Experienced diggers of 18 years or over are welcome to apply to join our team, on payment of 100 GBP per week for field participation. This payment would cover accommodation, breakfast and lunch. Graduate students studying late antique archaeology would be especially welcome.

Because of the exceptionally high cost of staying in Rome, accommodation will be in tents in a well-equipped modern campsite. If you are interested in applying for a place please send your CV pasted into an email (not in attachment) to the following email (l.a.lavan at kent.ac.uk). The closing date is Friday 30th June.

Posted by: lukelavan | March 29, 2011

Visualisation of the Late Antique City: Project Begins

(Late Roman Law Court, reconstructed by Archaeological Service of Alcala de Henares, in conjunction with the project)

A new archaeological research project at the University will reconstruct urban life in cities such as Constantinople during a period of history that has long remained hidden from view.

Reconstructions of daily life in ancient Roman cities such as Pompeii are plentiful, thanks to centuries of archaeological research. But that is not the case for the later Roman or ‘late antique’ period (AD 300-650) that saw the long transition from the Roman Empire to the Middle Ages.

This is set to change now, thanks to three-year project that will see the University’s Dr Luke Lavan, a lecturer in archaeology[1], leading a team studying artwork, excavated artefacts and the ruins of ancient cities from around the Mediterranean. The project, ‘Visualising the Late Antique City’, is being funded by a £180k Research Project Grant from the Leverhulme Trust.
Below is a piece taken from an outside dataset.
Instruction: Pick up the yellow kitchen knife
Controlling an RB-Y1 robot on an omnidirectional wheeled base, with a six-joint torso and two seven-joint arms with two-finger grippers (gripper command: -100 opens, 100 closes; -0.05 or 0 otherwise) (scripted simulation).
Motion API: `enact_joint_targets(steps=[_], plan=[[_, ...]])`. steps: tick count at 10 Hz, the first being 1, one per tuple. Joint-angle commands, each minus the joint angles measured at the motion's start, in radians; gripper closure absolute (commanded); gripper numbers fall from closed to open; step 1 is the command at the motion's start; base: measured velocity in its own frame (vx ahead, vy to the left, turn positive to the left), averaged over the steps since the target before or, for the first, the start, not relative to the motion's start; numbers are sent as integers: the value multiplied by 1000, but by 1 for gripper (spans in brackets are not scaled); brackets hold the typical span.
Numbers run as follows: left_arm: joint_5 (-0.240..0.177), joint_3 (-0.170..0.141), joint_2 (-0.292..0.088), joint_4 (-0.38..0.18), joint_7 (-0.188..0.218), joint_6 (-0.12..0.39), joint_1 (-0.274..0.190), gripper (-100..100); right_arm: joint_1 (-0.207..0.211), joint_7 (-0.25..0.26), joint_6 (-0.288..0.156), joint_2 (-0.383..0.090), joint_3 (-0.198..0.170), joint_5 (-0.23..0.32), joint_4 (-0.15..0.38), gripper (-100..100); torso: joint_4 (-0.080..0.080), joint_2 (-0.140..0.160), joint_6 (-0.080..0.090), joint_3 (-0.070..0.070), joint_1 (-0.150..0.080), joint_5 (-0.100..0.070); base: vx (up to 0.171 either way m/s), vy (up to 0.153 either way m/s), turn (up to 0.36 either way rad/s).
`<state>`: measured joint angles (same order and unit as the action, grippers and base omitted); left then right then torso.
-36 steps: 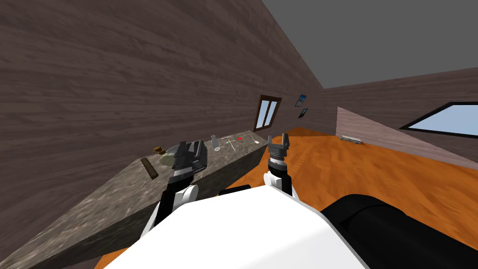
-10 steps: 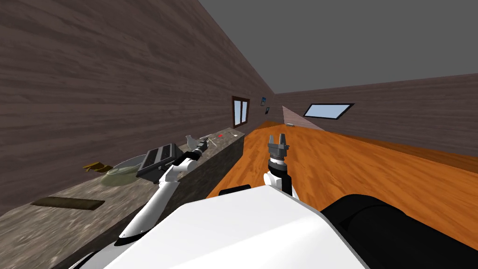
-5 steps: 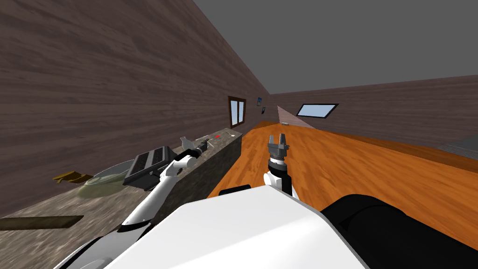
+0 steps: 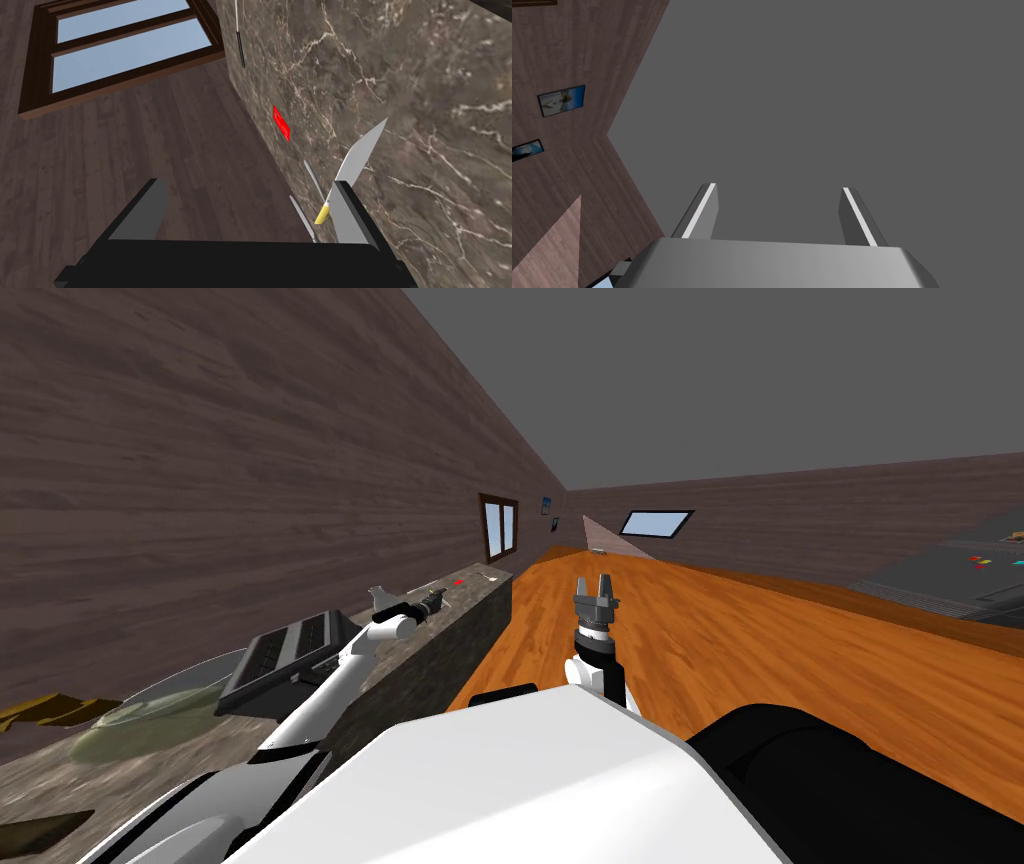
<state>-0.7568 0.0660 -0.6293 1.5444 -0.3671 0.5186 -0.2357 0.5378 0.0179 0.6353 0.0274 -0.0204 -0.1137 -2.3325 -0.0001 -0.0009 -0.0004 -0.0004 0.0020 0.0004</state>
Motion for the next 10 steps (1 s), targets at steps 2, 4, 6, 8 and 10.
enact_joint_targets(steps=[2,4,6,8,10], plan=[[-55,18,-45,-67,-40,78,-56,-100,0,0,0,0,0,0,0,0,0,0,-1,0,0,0,18,15,-189],[-55,18,-45,-99,-40,110,-56,-100,0,0,0,0,0,0,0,0,0,-1,-1,0,1,0,14,14,-44],[-89,29,-77,-159,-65,174,-92,-100,0,0,0,0,0,0,0,0,0,0,0,0,0,0,19,9,-188],[-122,40,-107,-222,-91,236,-126,-100,0,0,0,0,0,0,0,0,0,-1,-1,-1,1,0,28,25,-145],[-153,53,-138,-274,-117,300,-158,-100,0,0,0,0,0,0,0,0,0,-2,0,-1,2,0,38,36,-176]])
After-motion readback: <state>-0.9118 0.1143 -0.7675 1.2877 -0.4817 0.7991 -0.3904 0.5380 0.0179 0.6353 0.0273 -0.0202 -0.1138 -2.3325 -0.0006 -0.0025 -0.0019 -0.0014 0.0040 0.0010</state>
Although Constantinople is now obscured by modern development within what is now Istanbul, other sites in Turkey, Tunisia, and Italy are expected to reveal much of the urban landscape of the period.

‘Few films or TV programmes seek to visualize everyday life in late antiquity. Most people simply cannot imagine the Mediterranean cities of this period, such as Carthage as known to Augustine, Jerusalem as known to Mohammed, or Constantinople as known to Justinian,’ said Dr Lavan.
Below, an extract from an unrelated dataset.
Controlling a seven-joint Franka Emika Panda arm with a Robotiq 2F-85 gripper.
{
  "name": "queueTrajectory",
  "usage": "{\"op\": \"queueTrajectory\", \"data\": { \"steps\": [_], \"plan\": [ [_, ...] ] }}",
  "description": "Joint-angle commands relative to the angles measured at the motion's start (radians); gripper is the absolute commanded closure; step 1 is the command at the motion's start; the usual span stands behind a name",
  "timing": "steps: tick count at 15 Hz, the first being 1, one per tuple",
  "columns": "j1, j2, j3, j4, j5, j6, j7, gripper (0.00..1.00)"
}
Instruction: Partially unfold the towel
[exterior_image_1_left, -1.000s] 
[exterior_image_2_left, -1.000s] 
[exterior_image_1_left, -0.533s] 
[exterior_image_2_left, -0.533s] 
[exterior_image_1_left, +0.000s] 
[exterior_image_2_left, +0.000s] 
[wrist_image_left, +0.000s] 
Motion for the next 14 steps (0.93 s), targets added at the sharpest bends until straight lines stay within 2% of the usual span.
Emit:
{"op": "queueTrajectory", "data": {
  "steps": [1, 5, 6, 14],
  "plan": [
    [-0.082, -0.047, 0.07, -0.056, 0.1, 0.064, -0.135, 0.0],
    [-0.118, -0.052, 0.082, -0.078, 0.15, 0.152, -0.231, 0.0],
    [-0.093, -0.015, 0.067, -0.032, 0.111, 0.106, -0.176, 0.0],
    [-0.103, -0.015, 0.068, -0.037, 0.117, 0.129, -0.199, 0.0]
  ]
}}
‘This was a critical period in the development of European civilization, yet it is remarkable how little is known about the daily rhythms of city life. When most people close their eyes they can probably imagine urban life from earlier periods, in places like Rome or Pompeii, but that is not the case for late antiquity.

‘We’ll be looking particularly at how people made use of the urban public space. We hope to reconstruct not just architecture, but a more vivid image of daily life in Constantinople, with lawyers, clergy, urchins and prostitutes going about their business.’

Dr Lavan, of the Department of Classical and Archaeological Studies[2] at the University’s School of European Culture and Languages[3], said that in many cases excavations of late antique sites revealed well-preserved evidence. This is because the period formed the final layer on most sites before they were abandoned.

‘Buildings often survive intact to their roof-line, with internal fittings such as ovens, cupboards and shop-counters. Statue bases can also survive in situ on public squares, while pavement markings, along with graffiti and minor official notices, reveal the locations of market stalls or political meetings,’ he added.

It is expected that the research, which will published as both scholarly tome and an illustrated catalogue, will help film-makers, popular authors and museums produce better reconstructions of city life in late antiquity, and thus make the period more accessible to a wider public.